**EXERCISE DIRECTIONS:** Filter the material, keeping only lines with the word "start".

**PROVIDED MATERIAL:**
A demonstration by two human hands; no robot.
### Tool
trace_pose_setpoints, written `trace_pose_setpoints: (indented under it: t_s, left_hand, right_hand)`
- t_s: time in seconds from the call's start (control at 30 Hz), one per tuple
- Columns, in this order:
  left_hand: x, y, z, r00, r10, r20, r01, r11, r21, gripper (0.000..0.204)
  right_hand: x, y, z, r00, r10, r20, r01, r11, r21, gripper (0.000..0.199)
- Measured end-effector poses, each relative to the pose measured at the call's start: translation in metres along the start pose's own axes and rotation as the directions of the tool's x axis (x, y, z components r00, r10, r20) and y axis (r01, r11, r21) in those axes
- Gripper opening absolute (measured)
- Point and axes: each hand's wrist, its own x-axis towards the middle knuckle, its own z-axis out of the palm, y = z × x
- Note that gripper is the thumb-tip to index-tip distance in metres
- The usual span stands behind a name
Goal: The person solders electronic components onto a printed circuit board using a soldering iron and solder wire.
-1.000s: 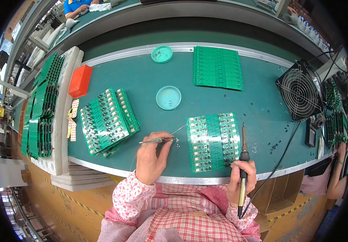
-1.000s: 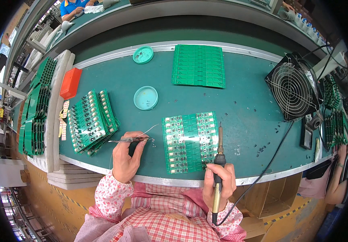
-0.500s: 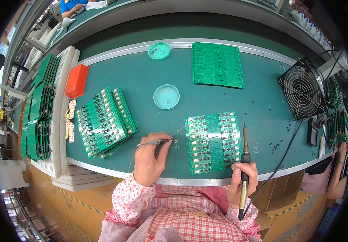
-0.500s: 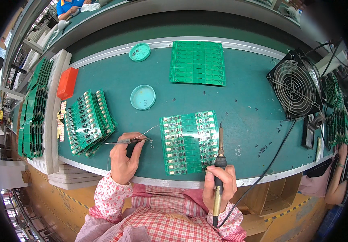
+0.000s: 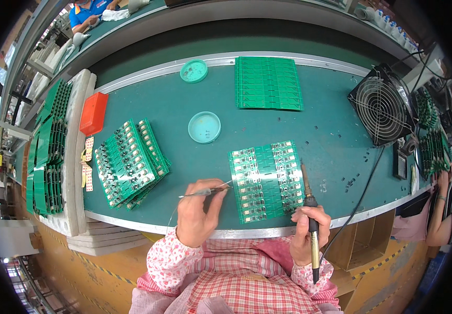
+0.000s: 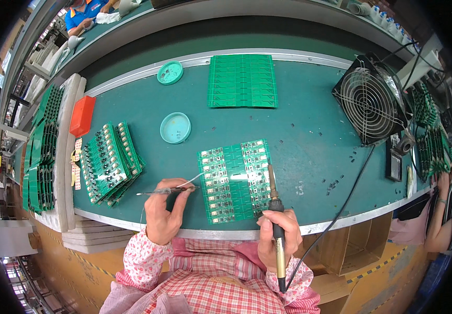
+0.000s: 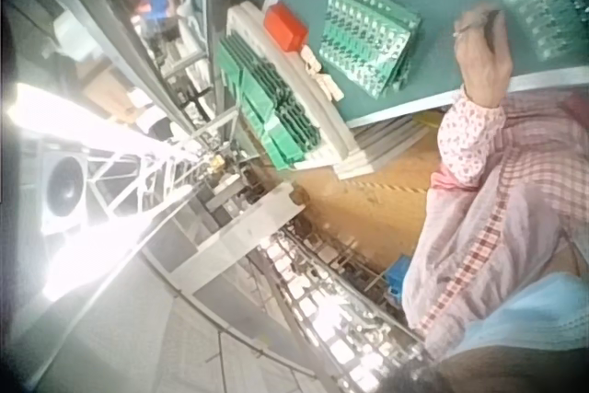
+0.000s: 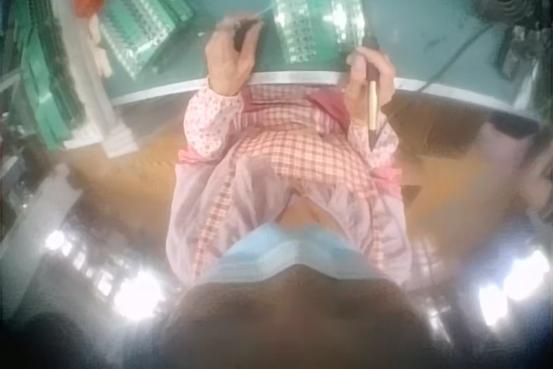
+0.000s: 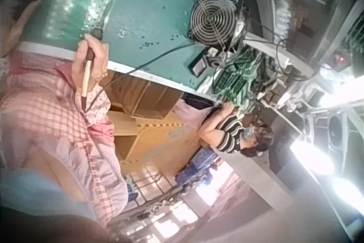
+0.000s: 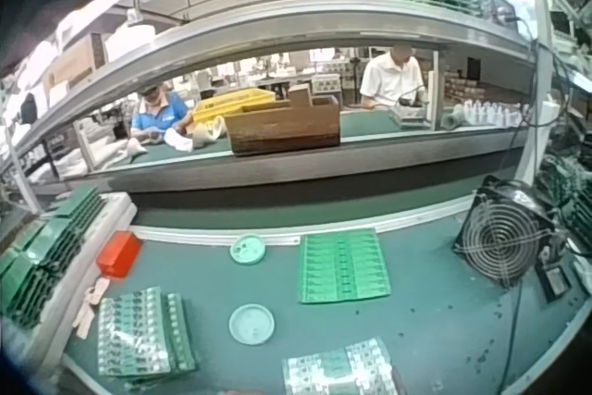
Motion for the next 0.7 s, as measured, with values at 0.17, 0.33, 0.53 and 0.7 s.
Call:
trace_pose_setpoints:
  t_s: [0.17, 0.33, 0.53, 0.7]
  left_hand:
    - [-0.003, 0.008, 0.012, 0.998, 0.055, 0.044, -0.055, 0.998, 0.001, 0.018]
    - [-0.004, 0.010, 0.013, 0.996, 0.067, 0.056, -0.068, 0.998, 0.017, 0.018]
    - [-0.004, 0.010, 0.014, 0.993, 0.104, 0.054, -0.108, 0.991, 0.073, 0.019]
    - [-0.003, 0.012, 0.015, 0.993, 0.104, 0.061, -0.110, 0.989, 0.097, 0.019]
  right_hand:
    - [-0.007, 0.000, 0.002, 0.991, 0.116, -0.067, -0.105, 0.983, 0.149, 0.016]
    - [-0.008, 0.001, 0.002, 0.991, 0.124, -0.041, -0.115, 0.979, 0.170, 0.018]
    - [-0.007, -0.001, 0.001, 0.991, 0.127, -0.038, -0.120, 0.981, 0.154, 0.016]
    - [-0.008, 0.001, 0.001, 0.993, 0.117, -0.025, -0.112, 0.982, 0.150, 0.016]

**OUTPUT FOR THIS TASK:**
- t_s: time in seconds from the call's start (control at 30 Hz), one per tuple
- Measured end-effector poses, each relative to the pose measured at the call's start: translation in metres along the start pose's own axes and rotation as the directions of the tool's x axis (x, y, z components r00, r10, r20) and y axis (r01, r11, r21) in those axes

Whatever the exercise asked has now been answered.